MVE is designed to accumulate within mitochondria, and it is applied to decrease mitochondrial oxidative damage. Therefore, MVE can be used to protect normal cells from oxidative damage. Mao et al reported that MVE reduced systemic oxidative stress parameters such as plasma SOD activity. In addition, MVE attenuated hepatic oxidative stress and inhibited fat deposition in mice (Mao ; Mao ). However, there are controversial reports that MVE increased ROS generation in cancer cells and acts as a prooxidant to suppress the proliferation of cancer cells (Neuzil ; Dong ). In the present study, MVE showed a dual mode of actions. At low concentrations (<1 μM), MVE protected dermal fibroblasts and epidermal HaCaT cells from UVB via scavenging ROS production (Fig. 1A). However, MVE inhibited the survival of dermal fibroblasts at high concentrations (>1 μM). Conversely, vitamin E slightly increased fibroblast survival with UVB at relatively high concentrations (μM range). Although we did not further clarify the mechanism of action, MVE acts as an antioxidant at low concentrations and as a prooxidant at high concentrations in normal cells.
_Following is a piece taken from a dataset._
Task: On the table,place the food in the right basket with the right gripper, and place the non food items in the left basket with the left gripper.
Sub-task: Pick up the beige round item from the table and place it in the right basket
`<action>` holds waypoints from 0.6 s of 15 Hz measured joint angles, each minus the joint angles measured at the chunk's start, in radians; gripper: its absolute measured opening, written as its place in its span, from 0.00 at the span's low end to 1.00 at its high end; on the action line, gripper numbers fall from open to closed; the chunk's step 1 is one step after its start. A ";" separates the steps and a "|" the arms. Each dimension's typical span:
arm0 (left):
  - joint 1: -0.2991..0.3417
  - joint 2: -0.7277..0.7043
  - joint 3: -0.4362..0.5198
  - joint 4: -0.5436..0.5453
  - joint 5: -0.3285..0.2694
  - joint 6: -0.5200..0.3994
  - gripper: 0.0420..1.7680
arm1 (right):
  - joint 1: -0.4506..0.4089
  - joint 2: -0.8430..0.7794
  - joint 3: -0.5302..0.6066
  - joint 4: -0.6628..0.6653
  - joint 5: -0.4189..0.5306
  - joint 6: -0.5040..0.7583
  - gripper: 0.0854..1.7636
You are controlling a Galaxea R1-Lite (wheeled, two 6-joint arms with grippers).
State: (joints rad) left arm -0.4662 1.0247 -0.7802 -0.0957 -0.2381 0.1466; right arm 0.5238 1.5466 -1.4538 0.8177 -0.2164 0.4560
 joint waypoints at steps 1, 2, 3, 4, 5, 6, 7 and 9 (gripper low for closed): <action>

In summary, low concentration MVE protected dermal fibroblasts and epidermal HaCaT cells from UVB irradiation by scavenging ROS in these cells. MVE also increased collagen production and decreased MMP1 expression. In an animal experiment, MVE accelerated the healing of laser-induced burns. Therefore, MVE can be developed and used for cosmetic raw materials.